> [Task directions] Line by line, repeat the material below exactly and skip the images.

▼▼▼

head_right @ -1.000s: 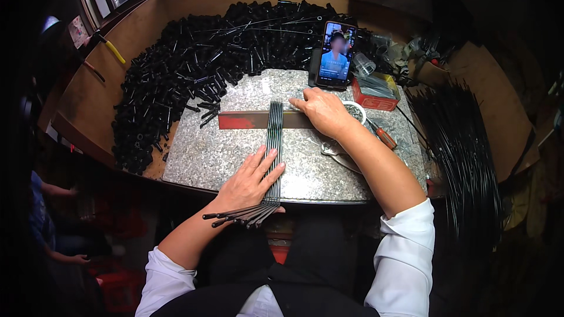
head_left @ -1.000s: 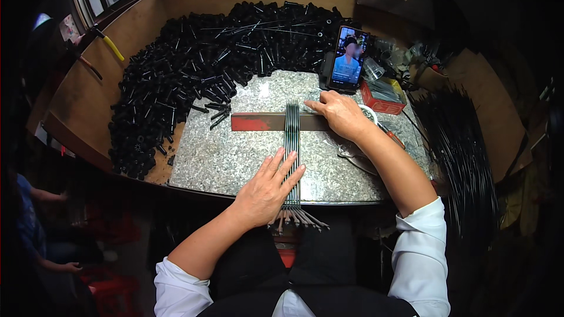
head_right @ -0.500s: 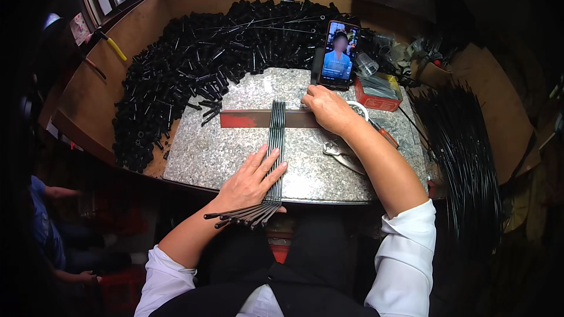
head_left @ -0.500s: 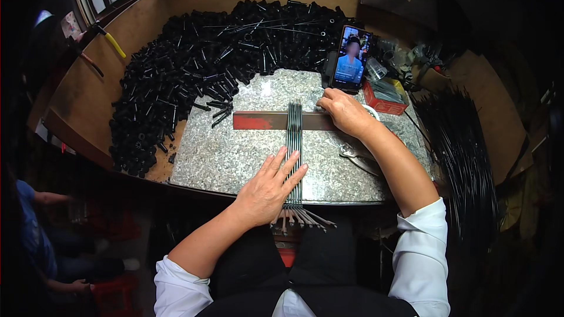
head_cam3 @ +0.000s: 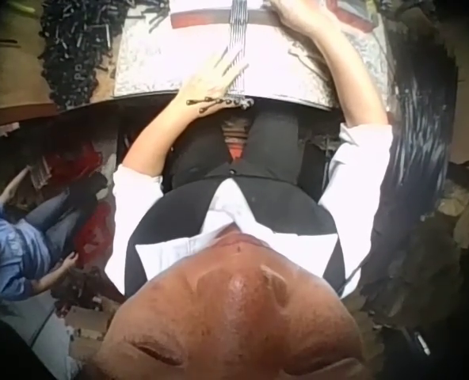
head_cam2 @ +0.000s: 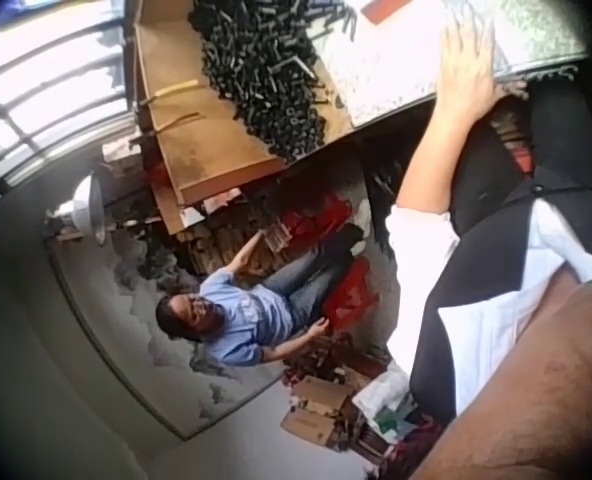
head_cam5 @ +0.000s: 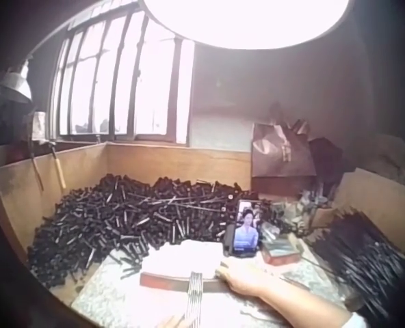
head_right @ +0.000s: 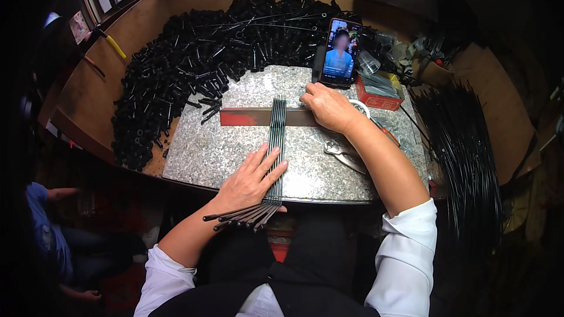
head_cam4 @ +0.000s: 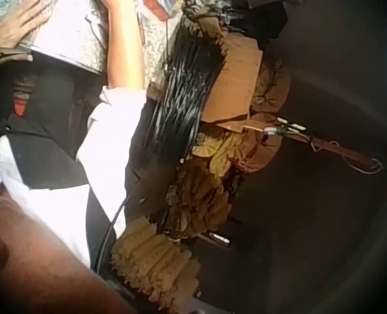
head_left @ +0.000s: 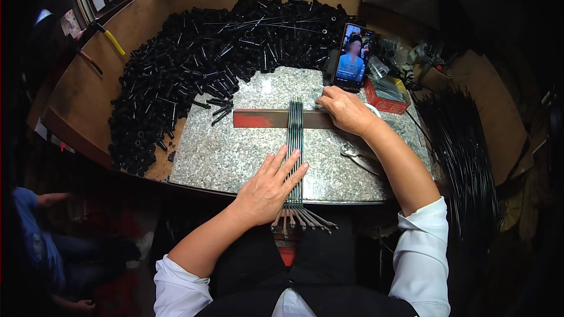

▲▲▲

> [Answer for the task]
head_right @ -1.000s: 
head_left @ -1.000s: 
head_right @ -0.500s: 
head_left @ -0.500s: 
head_cam3 @ +0.000s: 
head_cam2 @ +0.000s: 
head_cam5 @ +0.000s: 
head_right @ +0.000s: 
head_cam4 @ +0.000s: 
head_left @ +0.000s: 

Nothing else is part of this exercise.